Out of all the lines below, count those with the word "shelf". Give the number only.

Saved entries:
####################

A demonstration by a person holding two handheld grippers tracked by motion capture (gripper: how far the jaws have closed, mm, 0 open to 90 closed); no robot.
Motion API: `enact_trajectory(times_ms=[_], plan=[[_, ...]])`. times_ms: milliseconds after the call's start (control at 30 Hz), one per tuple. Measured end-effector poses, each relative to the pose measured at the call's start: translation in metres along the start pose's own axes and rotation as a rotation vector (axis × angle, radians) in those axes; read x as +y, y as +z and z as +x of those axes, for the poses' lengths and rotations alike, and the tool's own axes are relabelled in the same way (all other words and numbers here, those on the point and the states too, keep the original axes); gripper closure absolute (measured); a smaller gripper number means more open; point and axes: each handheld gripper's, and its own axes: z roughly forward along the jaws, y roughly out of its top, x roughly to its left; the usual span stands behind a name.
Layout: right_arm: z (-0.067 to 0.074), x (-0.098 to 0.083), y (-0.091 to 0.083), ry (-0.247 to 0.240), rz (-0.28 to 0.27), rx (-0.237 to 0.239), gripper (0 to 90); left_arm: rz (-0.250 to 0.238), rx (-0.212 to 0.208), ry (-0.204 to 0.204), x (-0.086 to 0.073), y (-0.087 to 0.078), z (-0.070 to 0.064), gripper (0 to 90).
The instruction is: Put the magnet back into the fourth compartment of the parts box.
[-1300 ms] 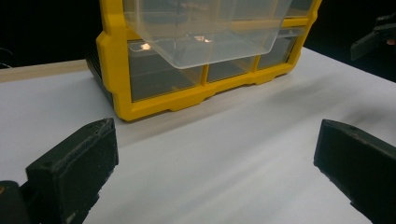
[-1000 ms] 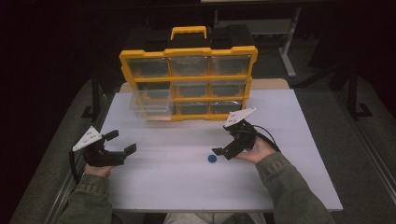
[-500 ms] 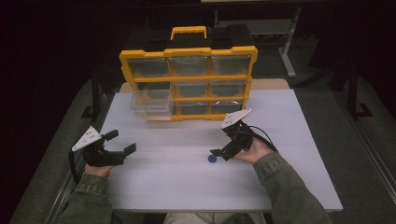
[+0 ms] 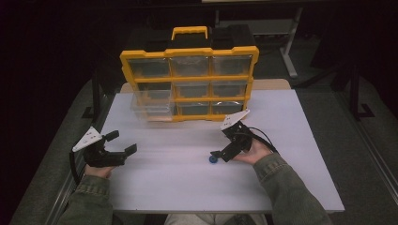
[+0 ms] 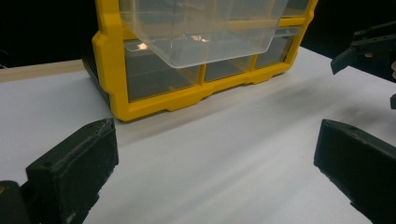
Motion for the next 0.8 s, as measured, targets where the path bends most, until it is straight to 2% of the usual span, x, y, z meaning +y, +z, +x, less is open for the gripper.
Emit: enact_trajectory(times_ms=[567, 767, 800], plan=[[0.003, -0.002, 0.014, -0.016, 0.062, 0.020, 0.0, 0.005, 0.001, -0.003, 0.000, 0.001, 0.000, 0.0], [0.003, -0.003, 0.020, -0.007, 0.076, 0.029, 0.0, 0.005, 0.001, -0.004, 0.000, 0.001, 0.000, 0.0], [0.004, -0.004, 0.023, -0.006, 0.095, 0.031, 0.0, 0.006, 0.001, -0.003, 0.000, 0.001, 0.000, 0.0]])
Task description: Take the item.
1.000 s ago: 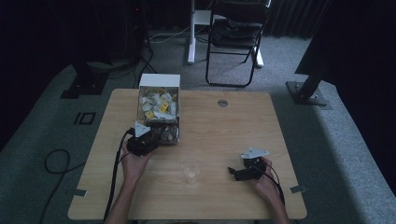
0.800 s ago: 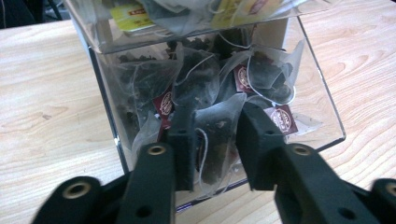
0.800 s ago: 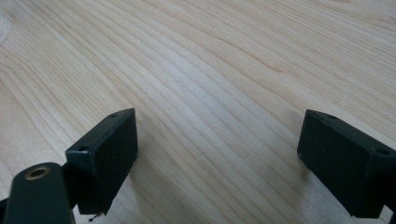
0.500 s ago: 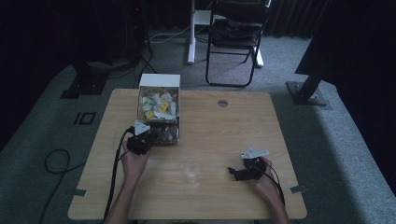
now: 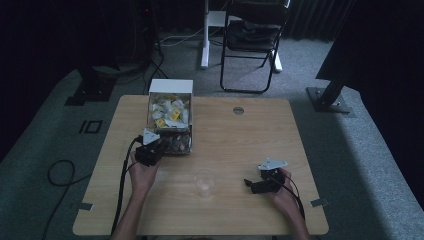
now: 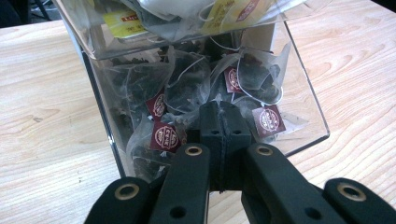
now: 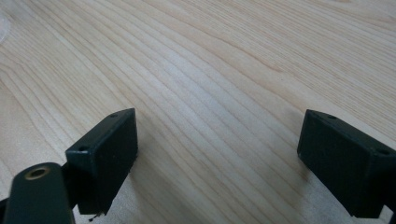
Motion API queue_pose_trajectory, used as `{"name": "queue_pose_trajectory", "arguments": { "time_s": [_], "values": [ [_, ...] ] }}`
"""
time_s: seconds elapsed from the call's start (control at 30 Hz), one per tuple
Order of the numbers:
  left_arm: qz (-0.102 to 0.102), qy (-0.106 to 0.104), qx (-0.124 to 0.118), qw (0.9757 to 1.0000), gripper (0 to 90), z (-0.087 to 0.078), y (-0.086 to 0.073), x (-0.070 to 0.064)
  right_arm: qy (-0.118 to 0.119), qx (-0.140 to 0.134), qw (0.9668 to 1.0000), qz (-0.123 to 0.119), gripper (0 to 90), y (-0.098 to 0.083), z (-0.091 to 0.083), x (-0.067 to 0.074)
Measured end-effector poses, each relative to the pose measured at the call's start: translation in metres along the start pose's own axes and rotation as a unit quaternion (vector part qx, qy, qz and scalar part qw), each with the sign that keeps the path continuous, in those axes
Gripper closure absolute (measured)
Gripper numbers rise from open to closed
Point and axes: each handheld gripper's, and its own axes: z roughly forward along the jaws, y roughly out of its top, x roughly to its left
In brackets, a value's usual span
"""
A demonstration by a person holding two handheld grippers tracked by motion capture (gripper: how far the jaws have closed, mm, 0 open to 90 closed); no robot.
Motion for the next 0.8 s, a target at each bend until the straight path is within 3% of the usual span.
{"name": "queue_pose_trajectory", "arguments": {
  "time_s": [0.8],
  "values": [
    [0.010,-0.007,-0.014,0.9998,90.0,-0.018,0.010,0.003,0.000,0.000,1.0000,0.000,12.1,0.000,0.000,0.000]
  ]
}}
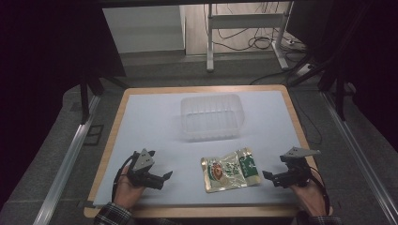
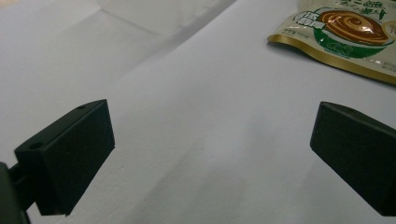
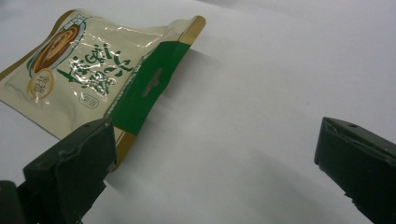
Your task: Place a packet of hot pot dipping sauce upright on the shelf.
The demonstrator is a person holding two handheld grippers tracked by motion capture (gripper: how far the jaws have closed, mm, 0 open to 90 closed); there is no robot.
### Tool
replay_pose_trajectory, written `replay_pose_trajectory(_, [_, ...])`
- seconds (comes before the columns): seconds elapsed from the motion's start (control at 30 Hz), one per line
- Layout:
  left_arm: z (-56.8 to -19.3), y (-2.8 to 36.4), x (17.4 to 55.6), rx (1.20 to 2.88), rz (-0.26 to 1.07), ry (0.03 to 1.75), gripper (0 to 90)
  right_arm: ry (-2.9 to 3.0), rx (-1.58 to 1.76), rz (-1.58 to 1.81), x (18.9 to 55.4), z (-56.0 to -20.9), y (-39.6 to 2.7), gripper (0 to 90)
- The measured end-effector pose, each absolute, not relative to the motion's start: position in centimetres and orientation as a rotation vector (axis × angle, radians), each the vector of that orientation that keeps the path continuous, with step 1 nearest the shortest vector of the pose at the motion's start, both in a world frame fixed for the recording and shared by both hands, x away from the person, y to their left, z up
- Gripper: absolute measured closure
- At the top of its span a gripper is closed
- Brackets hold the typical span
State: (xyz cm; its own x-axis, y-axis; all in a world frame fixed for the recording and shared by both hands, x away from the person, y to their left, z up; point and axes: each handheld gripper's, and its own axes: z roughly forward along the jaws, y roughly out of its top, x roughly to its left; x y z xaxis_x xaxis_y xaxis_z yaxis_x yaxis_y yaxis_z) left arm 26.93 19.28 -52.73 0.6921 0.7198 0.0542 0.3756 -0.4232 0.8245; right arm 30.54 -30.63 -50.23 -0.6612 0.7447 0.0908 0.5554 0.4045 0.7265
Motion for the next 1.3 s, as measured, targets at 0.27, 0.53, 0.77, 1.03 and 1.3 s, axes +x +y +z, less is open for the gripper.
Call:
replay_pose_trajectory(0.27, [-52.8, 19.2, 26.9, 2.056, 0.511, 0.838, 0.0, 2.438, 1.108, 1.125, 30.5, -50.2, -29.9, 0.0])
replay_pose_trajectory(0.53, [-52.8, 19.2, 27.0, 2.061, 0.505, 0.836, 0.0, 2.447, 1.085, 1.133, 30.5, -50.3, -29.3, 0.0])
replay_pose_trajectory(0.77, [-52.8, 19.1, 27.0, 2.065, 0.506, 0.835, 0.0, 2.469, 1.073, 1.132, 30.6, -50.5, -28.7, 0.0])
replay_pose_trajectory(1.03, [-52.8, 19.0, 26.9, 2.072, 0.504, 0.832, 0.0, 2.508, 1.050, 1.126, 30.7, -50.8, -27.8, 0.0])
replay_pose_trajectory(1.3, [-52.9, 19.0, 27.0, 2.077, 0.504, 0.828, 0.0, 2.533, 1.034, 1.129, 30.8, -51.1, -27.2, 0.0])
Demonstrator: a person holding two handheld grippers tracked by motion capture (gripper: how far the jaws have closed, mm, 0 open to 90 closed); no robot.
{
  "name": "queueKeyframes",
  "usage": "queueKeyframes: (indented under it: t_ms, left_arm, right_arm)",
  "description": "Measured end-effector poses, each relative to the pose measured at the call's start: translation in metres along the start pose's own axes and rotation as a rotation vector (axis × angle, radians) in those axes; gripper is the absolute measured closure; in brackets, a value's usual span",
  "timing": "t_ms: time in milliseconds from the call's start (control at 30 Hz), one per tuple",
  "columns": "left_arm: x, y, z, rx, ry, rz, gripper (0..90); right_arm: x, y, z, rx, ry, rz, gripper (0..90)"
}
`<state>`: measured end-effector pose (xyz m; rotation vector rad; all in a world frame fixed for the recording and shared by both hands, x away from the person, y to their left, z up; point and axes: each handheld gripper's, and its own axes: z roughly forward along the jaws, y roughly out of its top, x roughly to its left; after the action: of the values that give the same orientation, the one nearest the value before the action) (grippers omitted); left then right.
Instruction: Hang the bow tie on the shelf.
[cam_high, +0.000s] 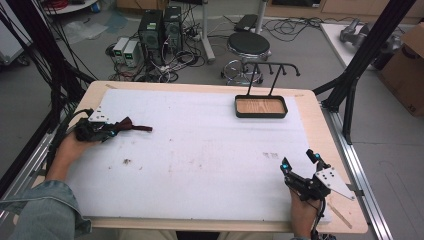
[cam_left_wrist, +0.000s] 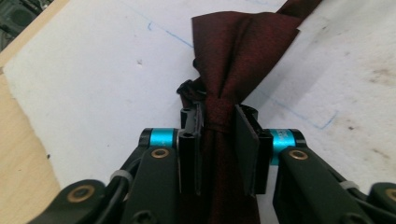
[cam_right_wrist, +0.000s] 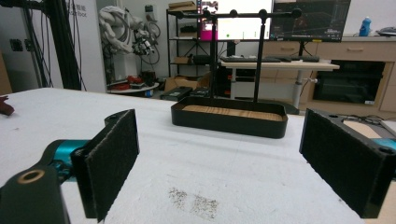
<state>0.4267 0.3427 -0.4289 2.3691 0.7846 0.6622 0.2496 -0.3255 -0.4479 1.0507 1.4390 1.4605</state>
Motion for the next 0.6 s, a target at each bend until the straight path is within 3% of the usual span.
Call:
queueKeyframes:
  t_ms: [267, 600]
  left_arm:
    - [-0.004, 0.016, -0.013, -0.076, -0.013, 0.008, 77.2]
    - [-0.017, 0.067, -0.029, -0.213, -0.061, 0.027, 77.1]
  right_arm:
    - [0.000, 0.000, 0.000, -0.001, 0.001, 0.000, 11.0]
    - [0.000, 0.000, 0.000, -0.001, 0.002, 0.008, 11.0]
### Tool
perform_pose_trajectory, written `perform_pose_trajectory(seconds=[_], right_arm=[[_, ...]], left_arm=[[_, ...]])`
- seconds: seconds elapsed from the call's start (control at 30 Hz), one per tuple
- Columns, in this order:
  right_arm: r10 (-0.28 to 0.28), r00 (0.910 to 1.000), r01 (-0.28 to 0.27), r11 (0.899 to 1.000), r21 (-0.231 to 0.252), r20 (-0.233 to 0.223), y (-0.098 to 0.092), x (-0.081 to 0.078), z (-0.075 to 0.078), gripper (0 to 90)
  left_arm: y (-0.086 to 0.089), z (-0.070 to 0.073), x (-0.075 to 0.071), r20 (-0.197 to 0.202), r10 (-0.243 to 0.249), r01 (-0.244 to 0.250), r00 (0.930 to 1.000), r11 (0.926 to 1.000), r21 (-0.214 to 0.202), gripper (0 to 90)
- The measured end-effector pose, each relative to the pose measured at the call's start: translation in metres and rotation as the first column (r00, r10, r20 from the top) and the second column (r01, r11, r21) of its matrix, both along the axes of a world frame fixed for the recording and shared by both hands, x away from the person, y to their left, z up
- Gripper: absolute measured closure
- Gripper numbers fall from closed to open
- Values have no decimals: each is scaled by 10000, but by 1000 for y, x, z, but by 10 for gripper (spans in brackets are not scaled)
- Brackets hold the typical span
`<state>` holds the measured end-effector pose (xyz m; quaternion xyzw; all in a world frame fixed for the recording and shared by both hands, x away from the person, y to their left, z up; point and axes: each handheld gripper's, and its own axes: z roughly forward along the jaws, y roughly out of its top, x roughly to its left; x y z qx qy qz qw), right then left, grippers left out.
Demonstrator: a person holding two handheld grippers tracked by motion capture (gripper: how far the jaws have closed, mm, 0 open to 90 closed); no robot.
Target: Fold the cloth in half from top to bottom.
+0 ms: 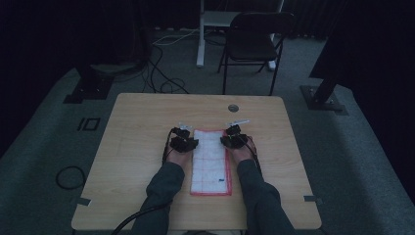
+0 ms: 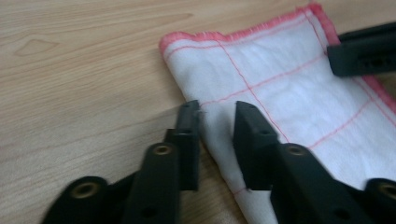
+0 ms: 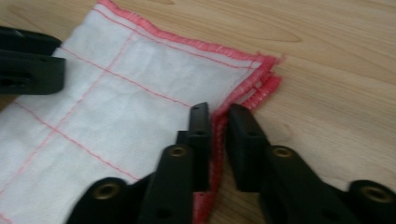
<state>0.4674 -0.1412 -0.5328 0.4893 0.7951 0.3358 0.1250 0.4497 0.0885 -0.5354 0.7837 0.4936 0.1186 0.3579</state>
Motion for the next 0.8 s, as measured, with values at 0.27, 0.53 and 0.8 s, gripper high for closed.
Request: perform_pose_trajectory(seconds=[0.27,0.53,0.8], right_arm=[[62,9999,-63,10000,43,107,-1,0,2,864],[153,9989,-162,9997,199,450,-2,-2,8,864],[222,9966,-246,9993,289,797,-5,-4,18,864]], left_arm=[[0,3,2,-193,-322,324,9993,9994,114,873],[1,12,0,145,-244,243,9996,9997,75,873],[4,23,-3,493,-321,336,9983,9990,-301,873]])
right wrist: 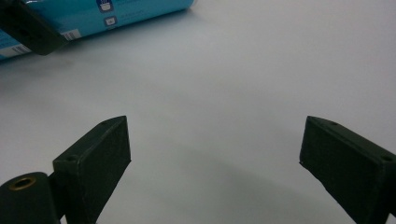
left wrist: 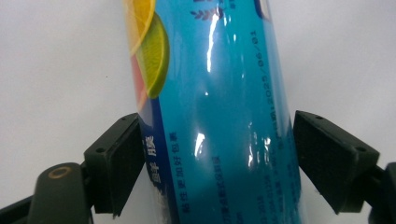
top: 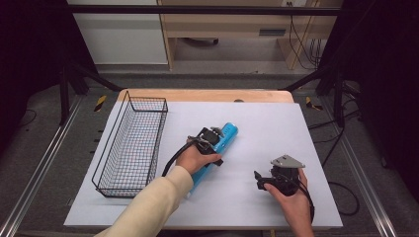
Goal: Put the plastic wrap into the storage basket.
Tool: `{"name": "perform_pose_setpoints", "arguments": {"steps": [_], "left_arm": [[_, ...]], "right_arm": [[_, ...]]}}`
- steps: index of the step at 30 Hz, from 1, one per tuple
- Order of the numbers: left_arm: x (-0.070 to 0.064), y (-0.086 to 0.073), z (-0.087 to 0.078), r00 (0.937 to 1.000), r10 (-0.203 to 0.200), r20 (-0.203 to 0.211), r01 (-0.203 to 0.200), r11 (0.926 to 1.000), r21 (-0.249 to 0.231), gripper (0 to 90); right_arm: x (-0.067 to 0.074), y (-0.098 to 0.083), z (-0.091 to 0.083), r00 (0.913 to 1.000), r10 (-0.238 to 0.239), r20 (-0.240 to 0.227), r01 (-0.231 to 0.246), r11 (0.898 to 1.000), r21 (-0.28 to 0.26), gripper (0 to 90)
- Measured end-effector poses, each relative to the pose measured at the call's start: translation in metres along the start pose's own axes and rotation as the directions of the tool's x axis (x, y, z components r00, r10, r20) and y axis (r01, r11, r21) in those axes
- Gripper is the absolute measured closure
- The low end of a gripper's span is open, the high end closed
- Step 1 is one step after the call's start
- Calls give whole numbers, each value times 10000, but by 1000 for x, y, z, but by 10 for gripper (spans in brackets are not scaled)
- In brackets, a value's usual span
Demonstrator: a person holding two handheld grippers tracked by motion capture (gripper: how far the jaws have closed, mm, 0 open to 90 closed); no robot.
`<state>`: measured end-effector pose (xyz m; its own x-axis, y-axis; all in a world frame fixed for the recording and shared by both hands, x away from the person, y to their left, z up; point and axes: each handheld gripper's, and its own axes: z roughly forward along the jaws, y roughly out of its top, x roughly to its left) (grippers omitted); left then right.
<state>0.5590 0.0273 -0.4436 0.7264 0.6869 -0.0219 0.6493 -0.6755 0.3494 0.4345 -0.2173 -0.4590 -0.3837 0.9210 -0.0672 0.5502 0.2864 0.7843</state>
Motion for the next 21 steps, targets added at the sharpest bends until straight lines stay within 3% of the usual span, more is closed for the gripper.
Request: {"name": "perform_pose_setpoints", "arguments": {"steps": [12,21], "left_arm": [[2,-2,2,9996,-271,-19,269,9979,-586,269],[2,-1,4,9998,-177,-74,174,9986,-498,272]], "right_arm": [[0,0,0,10000,-18,-34,18,10000,12,93],[1,0,0,9999,-59,-84,59,10000,8,93]]}}
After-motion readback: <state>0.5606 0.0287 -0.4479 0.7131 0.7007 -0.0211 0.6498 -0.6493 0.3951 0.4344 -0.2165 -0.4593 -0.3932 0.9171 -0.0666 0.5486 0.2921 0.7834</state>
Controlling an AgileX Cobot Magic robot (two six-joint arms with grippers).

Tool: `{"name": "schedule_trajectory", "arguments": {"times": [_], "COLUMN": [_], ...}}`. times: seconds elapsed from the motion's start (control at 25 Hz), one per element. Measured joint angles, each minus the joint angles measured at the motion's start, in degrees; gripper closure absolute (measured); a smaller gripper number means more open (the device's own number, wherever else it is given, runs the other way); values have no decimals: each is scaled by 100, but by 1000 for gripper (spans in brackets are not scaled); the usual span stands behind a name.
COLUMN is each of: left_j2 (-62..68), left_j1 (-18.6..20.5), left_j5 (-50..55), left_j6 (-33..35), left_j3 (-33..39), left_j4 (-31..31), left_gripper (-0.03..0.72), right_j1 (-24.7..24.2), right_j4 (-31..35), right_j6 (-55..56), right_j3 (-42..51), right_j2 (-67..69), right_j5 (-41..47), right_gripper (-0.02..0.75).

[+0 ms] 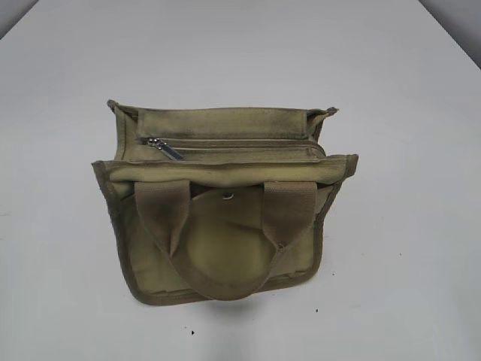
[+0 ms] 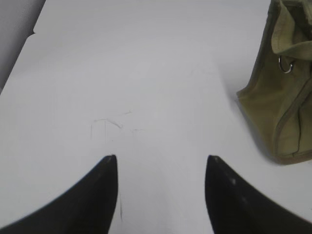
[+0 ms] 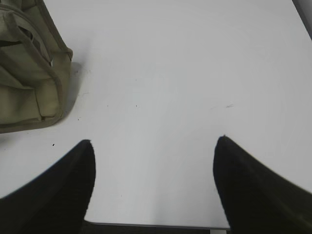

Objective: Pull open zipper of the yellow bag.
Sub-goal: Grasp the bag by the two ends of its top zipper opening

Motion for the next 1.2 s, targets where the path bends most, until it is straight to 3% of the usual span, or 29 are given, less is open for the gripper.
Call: {"name": "schedule_trajectory", "arguments": {"times": [0.64,0.76,0.96,1.08,1.2], "left_j2": [9,285,1301,2129,3210], "left_j1": [0,0,0,0,0], "left_j5": [-93,-650,-1763,-2073,-1749], "left_j6": [0,0,0,233,825], "left_j3": [-48,-300,-565,-589,-867], "left_j4": [-161,-683,-1644,-2739,-3816], "left_gripper": [286,288,298,298,298], "right_j1": [0,2,84,410,790], "right_j4": [26,268,1014,1427,1540], "right_j6": [0,-66,-880,-1418,-1879], "right_j3": [0,-50,-114,-136,-425], "right_j2": [0,193,1355,2083,2999], "right_j5": [0,-123,-1230,-1919,-2197], "right_gripper": [156,156,156,156,156]}}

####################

TASK ANSWER:
2